State of Emergency: The Way We Were, Britain 1970-74, by Dominic Sandbrook, Allen Lane RRP£30, 768 pages
It must have been such a jolly evening. In 1969, Edward Heath, the future Conservative prime minister, invited five leading trade unionists to dinner in his Albany flat, in London’s West End. It went swimmingly and Heath was persuaded to show off his skills on his new piano. “Play ‘The Red Flag’ for Jack [Jones],” said Vic Feather, general secretary of the Trades Union Congress – which Heath cheerfully did.
As Dominic Sandbrook remarks in this entertaining history of the early 1970s, it is remarkable how well Heath got on with union bosses, given the extent to which industrial strife later blighted his premiership. He declared a record five states of emergency. Even after calling the “who governs?” election that was his downfall, Heath – a moderate, one-nation Tory deeply affected by the Depression years – preferred to appeal to national unity rather than demonise the striking coal miners.
There are parallels with today. David Cameron, facing potential strikes over spending cuts, also wants a dialogue with the unions but, unlike Heath, the current prime minister is not trying to negotiate. Ed Miliband, elected leader of the opposition Labour party this week, thanks to the unions’ support, needs to be careful not to seem their stooge.
Books on the 1970s often seek to revise the era’s reputation as an unrelieved dystopia of bombs, strikes, glam rock and men in donkey jackets. Sandbrook – born in 1974 in Shropshire nine months after the start of the Heath government’s three-day working week – does not break a lot of new ground but provides a subtle portrait.
This book has the strengths and weaknesses of his previous works, Never Had It So Good and White Heat, on the 1950s and 1960s. Mixing political, social and cultural history, it is vivid but also long. The short timescale, though, gives it an intensity, book-ended by Heath’s surprise election and surprise defeat. This was the most tumultuous period in Britain’s postwar history, ending in a frightening economic crisis. Sandbrook does not really dispel the gloom and decline that enveloped Britain at the time, though he points out that for most people the bombs and disasters happened offstage.
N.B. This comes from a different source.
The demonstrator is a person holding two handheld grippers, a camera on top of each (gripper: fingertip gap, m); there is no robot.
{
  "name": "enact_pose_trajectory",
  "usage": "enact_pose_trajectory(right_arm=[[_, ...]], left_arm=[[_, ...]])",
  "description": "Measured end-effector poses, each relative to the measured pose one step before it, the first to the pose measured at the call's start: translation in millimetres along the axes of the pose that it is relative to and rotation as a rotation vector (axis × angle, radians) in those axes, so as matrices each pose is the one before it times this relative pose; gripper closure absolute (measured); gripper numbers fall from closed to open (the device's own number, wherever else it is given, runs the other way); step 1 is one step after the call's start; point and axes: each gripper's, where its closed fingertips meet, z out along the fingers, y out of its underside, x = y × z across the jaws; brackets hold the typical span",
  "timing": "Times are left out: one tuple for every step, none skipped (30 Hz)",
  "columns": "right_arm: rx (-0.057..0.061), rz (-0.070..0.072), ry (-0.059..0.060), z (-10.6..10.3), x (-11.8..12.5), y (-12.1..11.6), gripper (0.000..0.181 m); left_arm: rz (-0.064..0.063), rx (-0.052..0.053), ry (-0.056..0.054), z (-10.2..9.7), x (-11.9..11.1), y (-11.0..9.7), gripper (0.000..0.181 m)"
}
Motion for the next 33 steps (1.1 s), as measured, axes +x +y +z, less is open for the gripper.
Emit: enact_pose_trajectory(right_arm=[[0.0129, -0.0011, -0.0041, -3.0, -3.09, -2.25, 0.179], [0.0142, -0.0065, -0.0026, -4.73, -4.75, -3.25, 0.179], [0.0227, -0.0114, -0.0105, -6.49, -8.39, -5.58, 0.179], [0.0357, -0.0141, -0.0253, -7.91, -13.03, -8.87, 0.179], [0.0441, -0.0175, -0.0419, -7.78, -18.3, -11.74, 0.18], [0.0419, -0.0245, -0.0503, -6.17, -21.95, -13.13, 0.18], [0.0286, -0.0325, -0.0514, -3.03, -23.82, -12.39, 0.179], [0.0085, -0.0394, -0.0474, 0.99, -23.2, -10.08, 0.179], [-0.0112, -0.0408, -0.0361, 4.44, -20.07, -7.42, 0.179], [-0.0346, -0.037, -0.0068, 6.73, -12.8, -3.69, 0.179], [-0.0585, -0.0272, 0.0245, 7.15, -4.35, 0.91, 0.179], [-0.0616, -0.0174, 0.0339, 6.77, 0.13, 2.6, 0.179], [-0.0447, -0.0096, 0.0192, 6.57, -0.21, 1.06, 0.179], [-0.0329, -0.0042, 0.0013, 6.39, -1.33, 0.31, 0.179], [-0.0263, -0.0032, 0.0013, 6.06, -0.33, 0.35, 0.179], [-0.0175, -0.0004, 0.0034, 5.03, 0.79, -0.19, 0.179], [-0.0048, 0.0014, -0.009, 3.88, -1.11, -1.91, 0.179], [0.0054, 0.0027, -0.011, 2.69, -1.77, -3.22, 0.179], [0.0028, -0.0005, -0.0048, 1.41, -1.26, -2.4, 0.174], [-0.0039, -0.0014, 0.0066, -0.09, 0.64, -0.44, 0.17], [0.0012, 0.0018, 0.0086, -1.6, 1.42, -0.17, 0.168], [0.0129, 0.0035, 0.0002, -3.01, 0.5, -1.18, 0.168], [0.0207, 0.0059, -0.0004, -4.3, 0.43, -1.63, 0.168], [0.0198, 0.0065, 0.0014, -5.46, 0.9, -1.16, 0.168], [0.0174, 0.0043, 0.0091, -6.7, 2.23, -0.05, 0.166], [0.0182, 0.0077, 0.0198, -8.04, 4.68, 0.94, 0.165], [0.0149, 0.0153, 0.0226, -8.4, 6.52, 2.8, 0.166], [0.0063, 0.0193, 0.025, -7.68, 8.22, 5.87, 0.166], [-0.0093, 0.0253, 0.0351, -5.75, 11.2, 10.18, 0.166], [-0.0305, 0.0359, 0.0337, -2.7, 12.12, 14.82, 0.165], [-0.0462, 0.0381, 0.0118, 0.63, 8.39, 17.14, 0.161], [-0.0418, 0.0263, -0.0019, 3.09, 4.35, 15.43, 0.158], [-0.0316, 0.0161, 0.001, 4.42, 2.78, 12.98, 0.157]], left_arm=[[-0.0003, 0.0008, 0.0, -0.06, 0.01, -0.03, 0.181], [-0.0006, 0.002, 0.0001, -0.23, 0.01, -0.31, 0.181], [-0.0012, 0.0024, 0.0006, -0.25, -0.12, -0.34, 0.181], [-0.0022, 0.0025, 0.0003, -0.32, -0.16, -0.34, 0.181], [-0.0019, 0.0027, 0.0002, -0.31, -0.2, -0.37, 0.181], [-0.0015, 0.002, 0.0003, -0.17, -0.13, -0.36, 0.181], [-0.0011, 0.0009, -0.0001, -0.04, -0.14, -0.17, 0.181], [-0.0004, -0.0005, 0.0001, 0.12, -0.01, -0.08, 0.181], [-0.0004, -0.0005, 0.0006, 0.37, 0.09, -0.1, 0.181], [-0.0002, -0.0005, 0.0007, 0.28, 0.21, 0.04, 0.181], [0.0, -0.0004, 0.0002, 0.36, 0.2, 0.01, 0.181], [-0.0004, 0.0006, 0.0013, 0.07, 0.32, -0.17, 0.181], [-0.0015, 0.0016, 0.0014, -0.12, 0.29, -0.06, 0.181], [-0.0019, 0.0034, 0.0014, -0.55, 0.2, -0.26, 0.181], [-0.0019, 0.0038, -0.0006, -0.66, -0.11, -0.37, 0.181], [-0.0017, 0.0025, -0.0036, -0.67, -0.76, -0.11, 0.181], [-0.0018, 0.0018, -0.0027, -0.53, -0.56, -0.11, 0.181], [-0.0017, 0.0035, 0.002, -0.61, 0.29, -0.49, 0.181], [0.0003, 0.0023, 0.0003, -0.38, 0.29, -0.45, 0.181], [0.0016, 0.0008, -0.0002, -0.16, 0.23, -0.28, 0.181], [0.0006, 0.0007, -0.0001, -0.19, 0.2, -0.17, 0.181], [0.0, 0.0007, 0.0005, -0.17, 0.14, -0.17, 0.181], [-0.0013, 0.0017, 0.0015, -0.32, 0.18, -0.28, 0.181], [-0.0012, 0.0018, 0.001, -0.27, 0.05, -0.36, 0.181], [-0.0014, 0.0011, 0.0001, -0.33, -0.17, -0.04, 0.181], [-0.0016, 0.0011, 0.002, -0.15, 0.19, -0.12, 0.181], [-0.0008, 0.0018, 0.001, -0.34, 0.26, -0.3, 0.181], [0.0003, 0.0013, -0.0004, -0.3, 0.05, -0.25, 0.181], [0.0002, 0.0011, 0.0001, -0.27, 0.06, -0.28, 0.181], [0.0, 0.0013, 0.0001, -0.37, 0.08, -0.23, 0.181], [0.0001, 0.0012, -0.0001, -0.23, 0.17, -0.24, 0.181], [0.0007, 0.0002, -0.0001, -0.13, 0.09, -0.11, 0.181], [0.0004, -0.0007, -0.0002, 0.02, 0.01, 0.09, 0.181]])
It was, after all, a period of unprecedented affluence, with colour televisions and foreign holidays. The nuclear family was at its zenith, even if pressures were starting to cause it to fracture. A survey in 1972 found that nine out of 10 were satisfied with their jobs and eight out of 10 satisfied with their living conditions. There was a panic about unemployment but it was lower than it has been since.
Sandbrook is at his best describing a society caught between past and present, yet often more stable than it looked. The stereotype that saw young people as more selfish, for example, evolving “from hairy hippies into spittle-flecked punks”, is belied by the fact that more teenagers than ever gave time to charity and membership of the Boy Scouts and Girl Guides reached peak levels.
Comic dramas such as Alan Ayckbourn’s The Norman Conquests, Mike Leigh’s Abigail’s Party and the TV series The Fall and Rise of Reginald Perrin, which picked apart the insecurities of middle-class life, gave a misleading impression, Sandbrook argues. “The fact is that most people found life in Metro-land warm, sociable and thoroughly enjoyable.”
Atop this society sat the uncomfortable figure of Heath, one of the grumpiest men to have occupied 10 Downing Street. His failures are well known: inflation reached double figures and money supply ran out of control; he promised free enterprise but did U-turns to bail out “lame duck” companies; he pledged to let the market set wages and prices yet ended up creating a gargantuan apparatus of controls; he pledged to reform industrial relations but was destroyed by conflicts.
Sandbrook acknowledges Heath’s flaws: he was a terrible speaker, preposterously rude, impatient and insensitive to what drove other people. Yet he was also unlucky to face the oil shock, escalating violence in Northern Ireland, rising street crime and controversies over moral permissiveness, immigration and delinquency.
If his administration was a failure, says Sandbrook, “it was not an ignoble one”. Heath was right, he says, to see that Britain’s future as a trading nation lay in the European Community, right in his power-sharing formula for Northern Ireland that anticipated the 1990s peace process, and right to see industrial relations needed reform and industry needed modernising, even if he went about it the wrong way. Thatcherites came to revile this period in Conservative history, yet their leaders, Margaret Thatcher herself and Sir Keith Joseph, sat in Heath’s cabinets throughout, quiescent or agreeing with his actions. They watched and learnt from his mistakes.